促红细胞生成素对大鼠视网膜神经元谷氨酸损伤的保护作用

The protective effect of erythropoietin on neonatal rats' retinal neurons injured by glutamic acid

目的探讨促红细胞生成素对大鼠视网膜神经元谷氨酸损伤的保护作用。方法原代培养大鼠视网膜神经元,透射电镜和LDH释放率检测评价不同浓度谷氨酸对神经元的影响,并选择损伤明显的浓度作为损伤剂量。然后细胞分组为N组(正常对照)、G组(谷氨酸损伤)、EG组(EPO+谷氨酸)、AG组(AG490+谷氨酸)、AEG组(AG490+EPO+谷氨酸)、MTT比色法比较5组神经元活力的改变。Western blot检测各组细胞Bax蛋白表达的情况。结果透射电镜显示在50μmol·L-1组出现了染色质和线粒体的改变。100μmol·L-1组改变更加明显。LDH释放率结果显示在20μmol出现了明显的细胞损害。MTT结果示EG组细胞活力高于G、AG和AEG组,G组高于AG和AEG组(P<0.01)。Western blot检测结果示,AG、AEG组Bax表达高于G组,G组高于EG组。结论 EPO对视网膜神经元谷氨酸损伤有保护作用,保护机制可能通过Jak2通路下调神经元谷氨酸损伤后Bax蛋白的表达,减少细胞凋亡从而达到视网膜神经元保护作用。

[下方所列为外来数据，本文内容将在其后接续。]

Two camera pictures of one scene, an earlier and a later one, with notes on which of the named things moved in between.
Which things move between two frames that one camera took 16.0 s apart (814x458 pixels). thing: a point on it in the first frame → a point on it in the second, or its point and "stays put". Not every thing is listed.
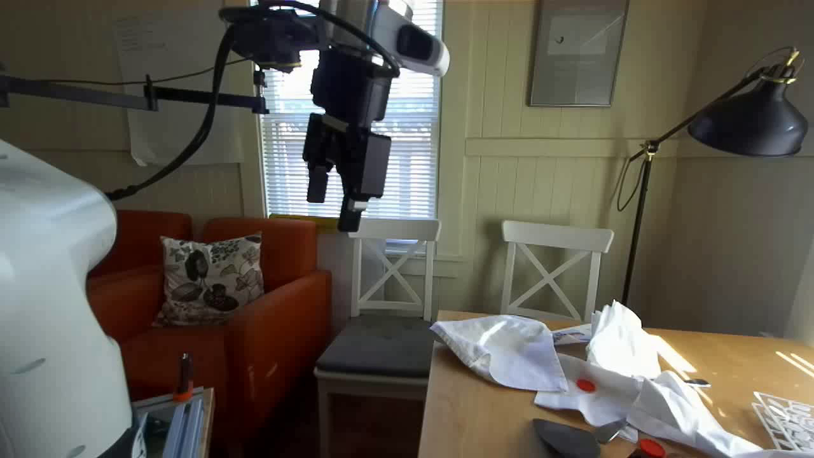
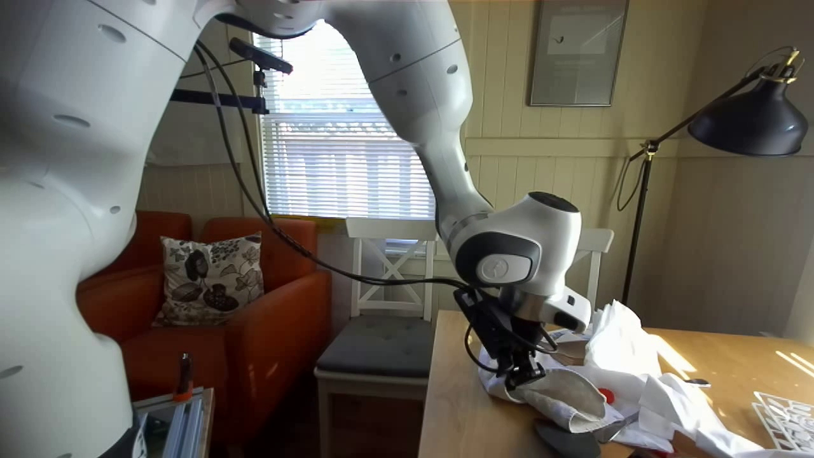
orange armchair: [264, 363] stays put
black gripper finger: [317, 185] → [513, 379]
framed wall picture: [576, 54] stays put
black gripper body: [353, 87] → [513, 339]
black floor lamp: [764, 119] stays put
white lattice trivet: [788, 424] stays put
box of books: [177, 426] stays put
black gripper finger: [350, 214] → [530, 376]
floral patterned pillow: [208, 281] stays put
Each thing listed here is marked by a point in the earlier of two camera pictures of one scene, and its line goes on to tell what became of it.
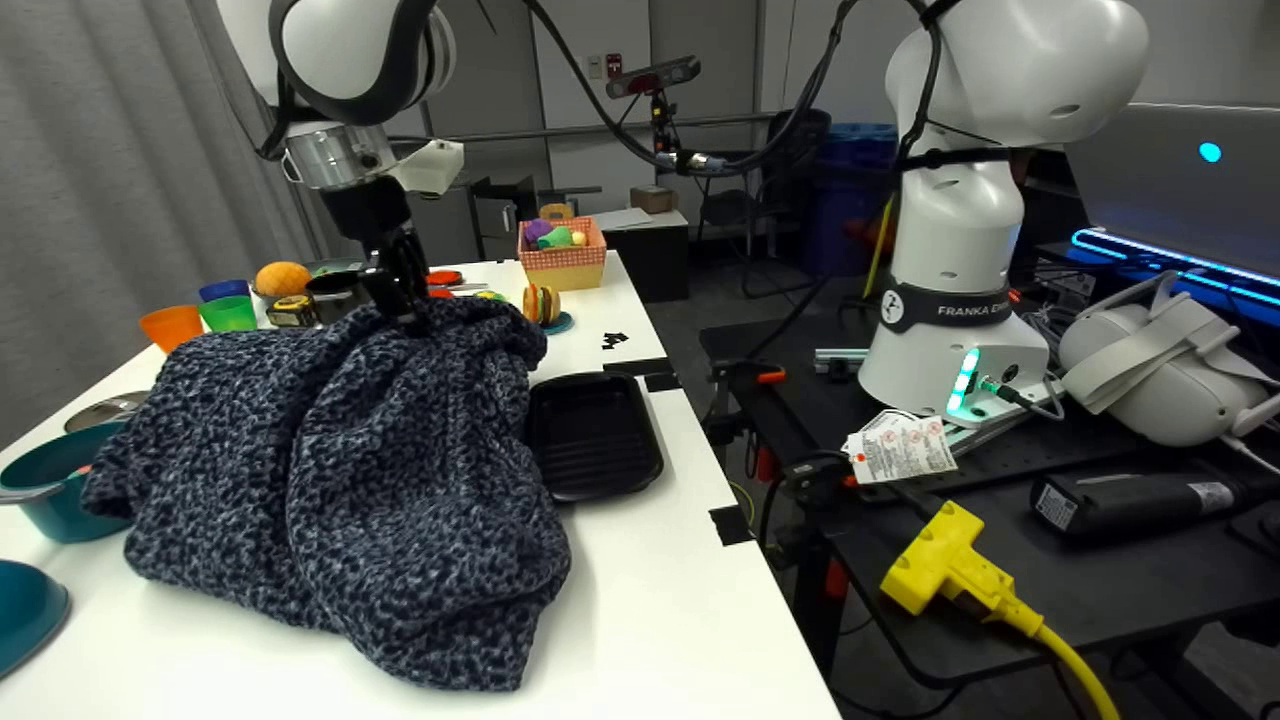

Aim To investigate the protective effect of erythropoietin（EPO ）on neonatal rats＇retinal neuronal cells injured by glutamic acid.Methods Retinal neuron cells were cultured and subjected to glutamic acid.The concentration of glutamic acid model was decided by observing the changes of neuronal cells with the releasing quantity of LDH and transmission electron microscope.Then cultured cells were divided into N group（normalcontral）,G group（glutamic acid）,EG group（EPO and glutamic acid）,AG group（AG490 and glutamic acid）,and AEG group（AG490,EPO and glutamic acid）.MTT assay was applied to detect cell viability in five groups.The expression of Bax was detected with Western blot.Results The changes of mitochondrion and chromatin occurred in 50 μmol·L-1 group and striking changes occurred in 100 μmol·L-1 group with transmission electron microscope.There was apparent damage in 20μmol·L-1 group by the releasing quantity of LDH.MTT assay indicated the cell viability of EG group was higher than that of G,AG and AEG group,while,G group cell viability was higher than that of AG and AEG group.The expression of Bax in AG and AEG group was higher than that in G group. And that in G group was higher than in EG group.Conclusions EPO pretreatment can effectively protect the neuronal cells from injuries induced by glutamic acid.Down regulation of Bax and decrease of apoptosis through Jak2 passageway may be the mechanism of protection.